▸ Work request
Nothing below is to be printed except the lines between the line holding "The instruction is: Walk" and the line holding "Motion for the", inclusive, each exactly as it appears.

-- Information supplied follows --

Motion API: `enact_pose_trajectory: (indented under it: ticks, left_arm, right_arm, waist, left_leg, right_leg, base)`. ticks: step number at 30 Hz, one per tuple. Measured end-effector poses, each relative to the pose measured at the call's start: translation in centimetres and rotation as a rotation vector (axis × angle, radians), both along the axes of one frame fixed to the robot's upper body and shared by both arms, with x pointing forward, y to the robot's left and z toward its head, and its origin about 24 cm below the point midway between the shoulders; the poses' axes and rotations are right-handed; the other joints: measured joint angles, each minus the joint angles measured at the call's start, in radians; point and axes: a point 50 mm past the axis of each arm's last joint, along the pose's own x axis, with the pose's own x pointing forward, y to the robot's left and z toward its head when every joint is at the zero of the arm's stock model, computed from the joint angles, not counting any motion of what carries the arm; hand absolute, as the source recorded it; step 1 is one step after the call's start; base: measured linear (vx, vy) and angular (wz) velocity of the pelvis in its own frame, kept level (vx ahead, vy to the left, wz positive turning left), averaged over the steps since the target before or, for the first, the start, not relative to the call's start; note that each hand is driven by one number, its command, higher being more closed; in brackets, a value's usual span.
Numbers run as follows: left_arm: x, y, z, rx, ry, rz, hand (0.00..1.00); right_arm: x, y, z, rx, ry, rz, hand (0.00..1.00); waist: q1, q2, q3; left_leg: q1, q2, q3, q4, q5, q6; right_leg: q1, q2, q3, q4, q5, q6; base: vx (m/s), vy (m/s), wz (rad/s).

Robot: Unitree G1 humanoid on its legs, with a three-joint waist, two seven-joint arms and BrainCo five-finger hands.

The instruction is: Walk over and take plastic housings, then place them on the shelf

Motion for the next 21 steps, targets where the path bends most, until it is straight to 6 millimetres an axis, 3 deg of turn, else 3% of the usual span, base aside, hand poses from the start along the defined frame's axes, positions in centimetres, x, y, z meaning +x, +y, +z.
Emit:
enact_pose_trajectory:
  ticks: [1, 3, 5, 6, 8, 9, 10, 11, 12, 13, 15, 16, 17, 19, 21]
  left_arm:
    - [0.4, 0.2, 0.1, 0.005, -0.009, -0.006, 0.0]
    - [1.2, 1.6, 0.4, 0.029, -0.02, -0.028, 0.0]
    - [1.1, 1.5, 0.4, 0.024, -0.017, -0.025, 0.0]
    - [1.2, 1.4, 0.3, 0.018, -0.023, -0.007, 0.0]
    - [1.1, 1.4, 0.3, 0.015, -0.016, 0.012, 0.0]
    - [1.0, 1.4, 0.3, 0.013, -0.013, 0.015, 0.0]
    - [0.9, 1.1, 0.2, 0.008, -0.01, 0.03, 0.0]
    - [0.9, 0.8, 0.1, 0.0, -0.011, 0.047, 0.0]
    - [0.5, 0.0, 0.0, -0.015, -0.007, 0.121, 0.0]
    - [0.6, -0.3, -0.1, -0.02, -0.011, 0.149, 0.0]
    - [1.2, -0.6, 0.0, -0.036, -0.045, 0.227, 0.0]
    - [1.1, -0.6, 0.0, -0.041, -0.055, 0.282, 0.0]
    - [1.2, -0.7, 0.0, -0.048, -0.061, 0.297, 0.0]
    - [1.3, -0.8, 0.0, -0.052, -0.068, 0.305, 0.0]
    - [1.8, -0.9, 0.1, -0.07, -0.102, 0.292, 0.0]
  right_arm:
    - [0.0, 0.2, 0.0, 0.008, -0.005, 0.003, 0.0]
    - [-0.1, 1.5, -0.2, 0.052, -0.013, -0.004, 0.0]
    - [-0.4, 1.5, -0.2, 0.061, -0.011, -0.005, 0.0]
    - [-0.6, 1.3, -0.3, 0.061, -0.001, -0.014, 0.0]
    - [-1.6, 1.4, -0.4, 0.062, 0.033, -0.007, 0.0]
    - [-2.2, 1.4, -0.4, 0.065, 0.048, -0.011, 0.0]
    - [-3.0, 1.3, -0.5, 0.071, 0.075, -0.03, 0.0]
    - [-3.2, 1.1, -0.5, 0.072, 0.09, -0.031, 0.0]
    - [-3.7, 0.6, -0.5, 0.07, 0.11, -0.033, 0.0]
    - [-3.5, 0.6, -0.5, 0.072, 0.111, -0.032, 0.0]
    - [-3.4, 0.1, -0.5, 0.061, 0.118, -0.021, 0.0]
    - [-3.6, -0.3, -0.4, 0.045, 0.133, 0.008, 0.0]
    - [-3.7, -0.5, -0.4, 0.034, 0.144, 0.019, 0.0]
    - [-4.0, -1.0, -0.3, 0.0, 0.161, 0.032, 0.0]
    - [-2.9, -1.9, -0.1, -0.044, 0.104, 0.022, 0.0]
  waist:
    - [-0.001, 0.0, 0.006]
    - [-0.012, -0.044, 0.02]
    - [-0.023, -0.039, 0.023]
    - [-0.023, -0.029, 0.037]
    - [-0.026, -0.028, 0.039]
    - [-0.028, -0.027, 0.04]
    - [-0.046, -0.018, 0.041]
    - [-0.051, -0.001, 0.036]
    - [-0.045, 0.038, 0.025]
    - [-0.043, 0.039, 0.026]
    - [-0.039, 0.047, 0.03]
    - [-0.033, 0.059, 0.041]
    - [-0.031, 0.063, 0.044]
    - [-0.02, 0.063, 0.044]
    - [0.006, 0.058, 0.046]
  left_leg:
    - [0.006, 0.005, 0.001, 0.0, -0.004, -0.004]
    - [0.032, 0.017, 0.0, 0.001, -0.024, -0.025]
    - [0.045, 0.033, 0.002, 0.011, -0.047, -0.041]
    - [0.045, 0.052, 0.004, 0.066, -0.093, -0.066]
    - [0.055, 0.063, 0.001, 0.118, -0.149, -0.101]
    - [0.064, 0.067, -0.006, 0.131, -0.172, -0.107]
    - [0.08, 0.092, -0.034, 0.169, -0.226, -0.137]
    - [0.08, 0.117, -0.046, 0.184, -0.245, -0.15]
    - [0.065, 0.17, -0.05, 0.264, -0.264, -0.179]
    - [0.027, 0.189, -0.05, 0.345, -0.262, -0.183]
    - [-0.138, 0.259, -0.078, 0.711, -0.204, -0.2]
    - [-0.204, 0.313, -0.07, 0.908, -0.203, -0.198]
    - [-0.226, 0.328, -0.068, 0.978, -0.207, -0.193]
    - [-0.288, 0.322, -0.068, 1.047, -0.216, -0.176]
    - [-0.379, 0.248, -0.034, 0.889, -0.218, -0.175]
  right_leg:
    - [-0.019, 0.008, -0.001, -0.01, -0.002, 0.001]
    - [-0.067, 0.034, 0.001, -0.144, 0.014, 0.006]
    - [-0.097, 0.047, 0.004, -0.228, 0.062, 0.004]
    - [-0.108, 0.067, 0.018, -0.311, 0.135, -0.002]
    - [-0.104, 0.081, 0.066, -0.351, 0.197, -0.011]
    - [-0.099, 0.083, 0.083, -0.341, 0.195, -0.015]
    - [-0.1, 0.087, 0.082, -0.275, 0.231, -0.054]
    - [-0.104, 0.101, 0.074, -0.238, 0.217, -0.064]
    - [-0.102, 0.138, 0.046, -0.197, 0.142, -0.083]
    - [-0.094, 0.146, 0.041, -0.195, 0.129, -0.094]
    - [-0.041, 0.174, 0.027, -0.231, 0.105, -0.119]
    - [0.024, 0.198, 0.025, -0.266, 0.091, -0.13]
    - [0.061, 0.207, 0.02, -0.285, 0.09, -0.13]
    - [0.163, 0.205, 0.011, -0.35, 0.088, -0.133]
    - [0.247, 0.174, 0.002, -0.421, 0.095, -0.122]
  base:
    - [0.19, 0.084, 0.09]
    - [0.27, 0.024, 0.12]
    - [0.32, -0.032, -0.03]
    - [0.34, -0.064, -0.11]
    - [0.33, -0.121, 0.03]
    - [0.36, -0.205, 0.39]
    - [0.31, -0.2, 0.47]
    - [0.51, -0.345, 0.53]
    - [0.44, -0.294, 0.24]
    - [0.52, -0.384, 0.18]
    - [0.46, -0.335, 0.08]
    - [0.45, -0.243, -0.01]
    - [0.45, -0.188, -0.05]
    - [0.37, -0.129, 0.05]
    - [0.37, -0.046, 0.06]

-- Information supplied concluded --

▸ Result below
The instruction is: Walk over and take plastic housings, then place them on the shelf

Motion for the next 21 steps, targets where the path bends most, until it is straight to 6 millimetres an axis, 3 deg of turn, else 3% of the usual span, base aside, hand poses from the start along the defined frame's axes, positions in centimetres, x, y, z meaning +x, +y, +z.

That completes the answer, and no more is expected.